THE BLOG
01/15/2015 01:59 pm ET Updated Mar 17, 2015

Words That Describe the Meaning of Life

Andrew Bret Wallis via Getty Images

A friend of mine just lost her beloved aunt.

She was with her in her last days, and as they cried together her aunt said, "You know why we feel this way? Because we know what love is. Aren't we so blessed? I am so grateful I got to know you and love you."

To me that is the summary of why we are here. It's always difficult to find words for the meaning of life, but this woman's words are probably the closest thing I've found.

We have each been given an amazing life in which we get to love. We get to love each other, our work, our world, our choices. We get to choose love every second if we want to, it's the always-available option.

Of course life can feel more complicated. But the older I get the more I see how we create the complication. We make up stories about how things "should" be, we look at yesterday or tomorrow and allow it to dictate our present-day choices rather than appreciate the truth of the moment.

Maybe you've already heard the quote, "There are only two choices -- love or fear." We either live in fear and try to avoid any possible pain or struggle, or we live openly and outwardly, appreciating all that we are and everything we are able to feel and experience.

We may not like it, but pain and love go hand in hand -- it's one of the paradoxes of life. Loving someone or something creates risk; we put ourselves in a position to experience loss. But the risk is what makes us feel alive; this is how we live from the heart.

But too many of us close down our heart as a form of protection; we pretend we don't care about people and things in an effort to stay safe or appear strong.

The truth is that open-heartedness requires a tremendous amount strength, and feeling love is essential for our survival. This is scientific fact; this is what makes us human. The people that do the most damage are the ones who can't feel love, the ones that lack the love they need to feel their humanity.

This lack of love creates an emptiness and an inability to feel whole, and these painful feelings are unfortunately and inevitably spewed on to other people and situations. It's a dark, shadowy, and fear-ridden scream for love and validation.

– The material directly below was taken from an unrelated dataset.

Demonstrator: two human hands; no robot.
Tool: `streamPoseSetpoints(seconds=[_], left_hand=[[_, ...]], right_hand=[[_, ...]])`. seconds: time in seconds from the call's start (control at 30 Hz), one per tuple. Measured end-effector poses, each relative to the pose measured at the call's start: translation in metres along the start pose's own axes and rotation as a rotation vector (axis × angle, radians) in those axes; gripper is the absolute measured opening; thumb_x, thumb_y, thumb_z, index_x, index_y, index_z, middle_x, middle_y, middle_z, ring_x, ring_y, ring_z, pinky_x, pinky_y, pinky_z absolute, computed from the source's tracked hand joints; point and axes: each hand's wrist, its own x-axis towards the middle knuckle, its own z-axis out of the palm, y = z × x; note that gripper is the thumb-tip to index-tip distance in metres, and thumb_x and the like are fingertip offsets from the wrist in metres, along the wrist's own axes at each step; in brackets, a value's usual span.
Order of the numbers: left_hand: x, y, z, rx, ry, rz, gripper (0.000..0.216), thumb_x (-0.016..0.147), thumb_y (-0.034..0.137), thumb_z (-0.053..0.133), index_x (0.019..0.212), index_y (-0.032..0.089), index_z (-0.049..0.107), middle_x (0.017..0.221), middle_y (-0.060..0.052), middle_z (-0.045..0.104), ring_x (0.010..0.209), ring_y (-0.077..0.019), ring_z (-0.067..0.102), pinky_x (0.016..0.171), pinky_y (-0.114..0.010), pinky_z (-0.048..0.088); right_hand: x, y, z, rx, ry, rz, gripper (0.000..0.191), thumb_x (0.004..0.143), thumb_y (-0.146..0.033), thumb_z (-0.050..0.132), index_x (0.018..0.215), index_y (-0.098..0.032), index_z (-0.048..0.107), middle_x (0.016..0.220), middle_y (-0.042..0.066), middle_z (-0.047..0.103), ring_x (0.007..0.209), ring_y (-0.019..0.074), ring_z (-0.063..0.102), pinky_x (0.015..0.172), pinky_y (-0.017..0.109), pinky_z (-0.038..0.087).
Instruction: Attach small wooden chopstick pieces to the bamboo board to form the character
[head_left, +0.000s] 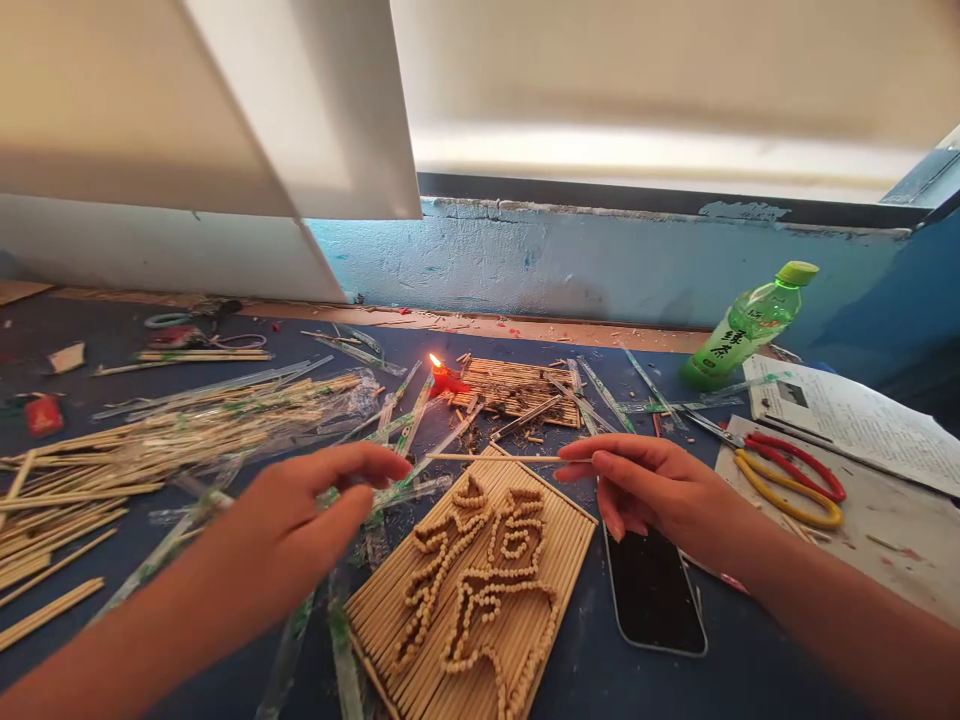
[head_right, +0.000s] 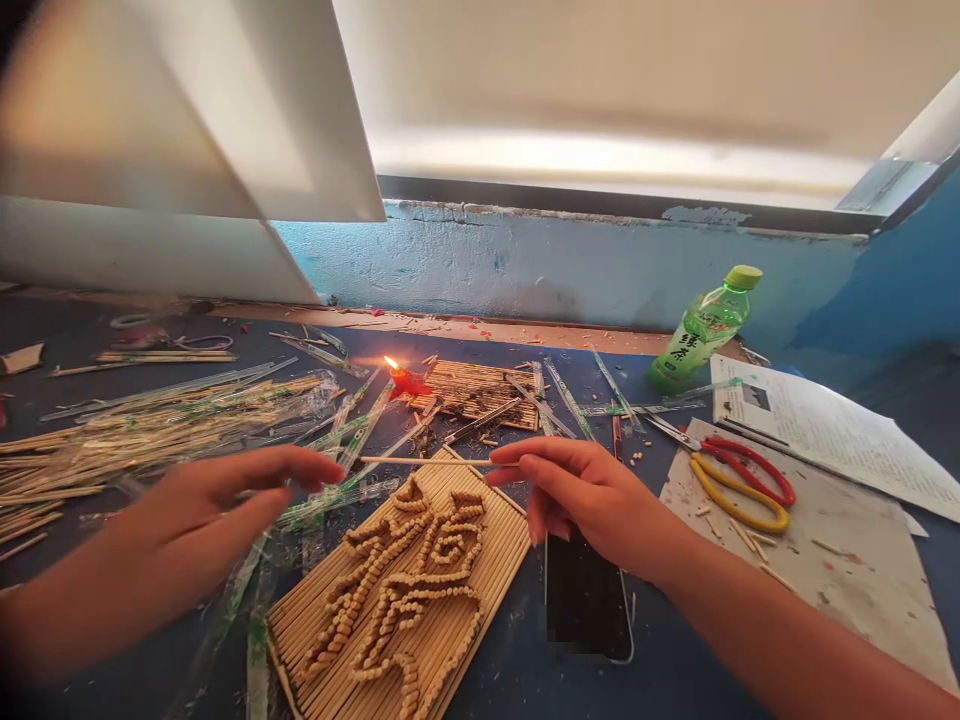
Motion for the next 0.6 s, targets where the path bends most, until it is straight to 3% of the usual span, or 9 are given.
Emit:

We need to embrace that all of us -- you, me, our kids, the stranger on the street, need to feel love. And while we're at it, let's also embrace that we will all eventually die.

Cringeworthy words, I know, but they're the ones we must "get" if we're going to truly live. As Michael Singer says in The Untethered Soul, "For God's sake, do not be afraid of death. Try to learn what it's saying to you. The highest way to learn is to live each moment of your life and realize that what matters is to live it fully."

We can't cheat death or predict the events of our world, but we can always choose how to live. My friend recently gave me a bracelet that says, "I love my life" and I wear it every day. Not as a static fact, but as a daily choice.

I love my life when things are fluid and simple. I love my life when circumstances and people challenge me. I may not love the challenges, but I still love my life, and this in essence instructs how I deal with my challenges.

Love for self, others, or life is never the wrong move. Anything other than love is rooted in a feeling of unworthiness or non-belonging. So let's be clear -- if you are here in this time and space, you are worthy. Not only are you worthy, who you are is all good and you are supposed to be here.

This sense of all-goodness frees you to choose love. Then you can hug your partner when he needs it (rather than think he should hug you first), listen to your child when she needs to be heard (instead of ignoring her because of something she did yesterday), and take a nap when your body is begging for sleep (instead of incessantly answering email and texts in an effort to show everyone, including yourself, how good and busy you are).

We have limited time so let's get rid of the stories and the "shoulds" and live the truth of our lives. Let's be vulnerable and loving, let's release our addiction to stress and find some humor and lightness. Let's forget about looking cool and being "above" it -- being too cool is an obvious and unreliable form of protection from pain, and being "above" it is usually an indicator of needing love more than most.

Let's stay conscious of the inevitable timeline of life so we recognize how small the small stuff really is. If we do this with love for ourselves and others it doesn't have to induce fear; instead it can create a deep sense of gratitude for every moment we're given.

Just like the gratitude that my friend's aunt demonstrated in her last days. I'm in awe that she was able to articulate that the way we love impacts the way we view and experience our pain.

If we live in fear or forget to pay attention to our lives, then much of our pain is due to regret, the things we could have done differently.

But when awareness and love are our daily experiences, and when we embrace the fleetingness of our life adventure, then pain can be met with a sense of understanding and respect.

Loss becomes a reminder of how deeply we were able to love, and then with reverence we can authentically say, "Aren't we so blessed?"